Pour ne prendre que l'exemple de Paris, 70 % des personnes prostituées d'origine étrangère, venant des pays de l'Est ou d'Afrique, seraient victimes de réseaux mafieux.
Soumises à des violences terribles de la part de leurs exploiteurs, elles sont privées de tout droit et de toute dignité, car nous savons bien que la prostitution est synonyme de violences et d'humiliation et qu'elle s'inscrit toujours dans un rapport de domination.
Il s'agit donc d'aider ces personnes à recouvrer leur dignité et, pour cela, de les considérer comme des victimes, avec toutes les conséquences que ce statut induit.

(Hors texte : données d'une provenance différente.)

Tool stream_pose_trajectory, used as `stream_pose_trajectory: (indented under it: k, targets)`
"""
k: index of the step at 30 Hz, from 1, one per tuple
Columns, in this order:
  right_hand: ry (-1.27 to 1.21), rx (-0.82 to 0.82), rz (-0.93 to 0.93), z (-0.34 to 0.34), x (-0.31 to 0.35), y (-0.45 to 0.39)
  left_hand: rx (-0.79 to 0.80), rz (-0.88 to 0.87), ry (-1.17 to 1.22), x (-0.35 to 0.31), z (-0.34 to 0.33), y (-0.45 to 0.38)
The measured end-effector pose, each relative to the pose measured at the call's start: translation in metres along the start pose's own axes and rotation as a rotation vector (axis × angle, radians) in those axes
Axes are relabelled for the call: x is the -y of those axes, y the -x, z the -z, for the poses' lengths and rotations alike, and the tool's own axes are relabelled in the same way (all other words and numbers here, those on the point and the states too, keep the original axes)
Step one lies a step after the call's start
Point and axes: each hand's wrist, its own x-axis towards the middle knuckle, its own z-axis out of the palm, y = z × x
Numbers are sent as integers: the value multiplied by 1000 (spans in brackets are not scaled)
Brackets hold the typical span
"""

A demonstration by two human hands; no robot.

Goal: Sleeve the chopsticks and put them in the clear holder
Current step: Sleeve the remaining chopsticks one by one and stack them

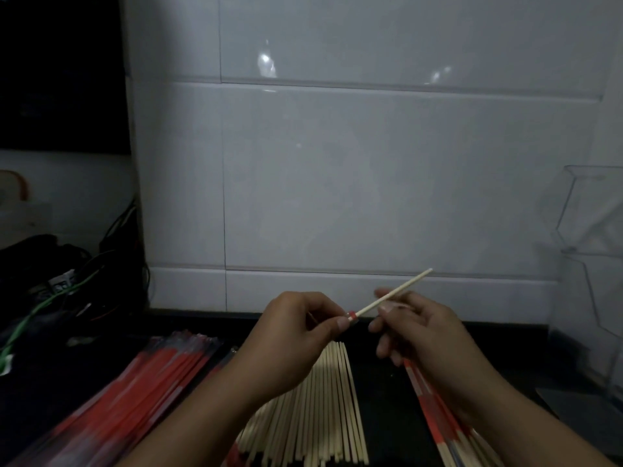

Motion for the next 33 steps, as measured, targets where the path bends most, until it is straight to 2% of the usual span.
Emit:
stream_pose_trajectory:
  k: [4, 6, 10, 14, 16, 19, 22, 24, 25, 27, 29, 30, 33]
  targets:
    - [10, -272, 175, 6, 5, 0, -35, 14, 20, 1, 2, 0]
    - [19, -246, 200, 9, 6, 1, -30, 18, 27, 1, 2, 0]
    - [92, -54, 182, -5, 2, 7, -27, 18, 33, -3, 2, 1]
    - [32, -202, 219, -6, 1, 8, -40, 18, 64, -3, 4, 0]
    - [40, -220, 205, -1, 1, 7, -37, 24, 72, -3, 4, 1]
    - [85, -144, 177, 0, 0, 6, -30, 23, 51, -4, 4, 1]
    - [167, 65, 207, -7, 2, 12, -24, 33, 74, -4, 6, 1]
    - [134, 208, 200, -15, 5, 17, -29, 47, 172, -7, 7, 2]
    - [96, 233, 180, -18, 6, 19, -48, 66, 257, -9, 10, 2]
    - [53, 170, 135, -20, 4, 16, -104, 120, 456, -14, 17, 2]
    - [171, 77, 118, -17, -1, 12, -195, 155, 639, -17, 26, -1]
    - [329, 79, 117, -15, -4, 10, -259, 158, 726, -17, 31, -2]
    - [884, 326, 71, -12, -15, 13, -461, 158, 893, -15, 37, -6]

Or, en s'en prenant aux personnes prostituées pour atteindre leur proxénète, la loi du 18 mars 2003 pour la sécurité intérieure a favorisé les reconduites à la frontière des personnes prostituées étrangères.
Ces reconduites à la frontière, opérées sans que rien ne garantisse que les personnes concernées ne courent aucun danger, sont inacceptables. C'est pourquoi nous proposons qu'une personne prostituée étrangère ait droit à la délivrance d'un titre de séjour temporaire dès lors qu'elle entame une démarche de réinsertion, et cela qu'elle ait ou non dénoncé ses exploiteurs.
Il nous semble en effet exclu et contraire aux libertés fondamentales de conditionner cette protection à une collaboration avec la justice dans la lutte contre les proxénètes. Ce serait la première fois dans notre droit qu'une liberté essentielle de l'individu - en l'occurrence sa sécurité - serait conditionnée.
De plus, ces victimes, qui ont subi des menaces et des violences terribles, sont généralement dans un état psychologique très fragile. Elles ont peur de dénoncer, d'autant qu'elles n'ont souvent pas confiance dans les services de police. Le titre de séjour temporaire, renouvelable, doit être assorti d'une autorisation de travail, afin qu'elles soient en mesure de « s'en sortir ». À l'issue de la période de validité de ce titre, on retomberait dans le « droit commun » des titres de séjours provisoires, avec la nécessité de prouver des ressources suffisantes.
Ainsi, les services de l'État ou des associations agréées prendraient ces personnes en charge et leur proposeraient un accompagnement jusqu'à ce que les conditions soient réunies pour qu'elles puissent éventuellement retourner dans leur pays d'origine, si elles le souhaitent et si elles sont en mesure de le faire.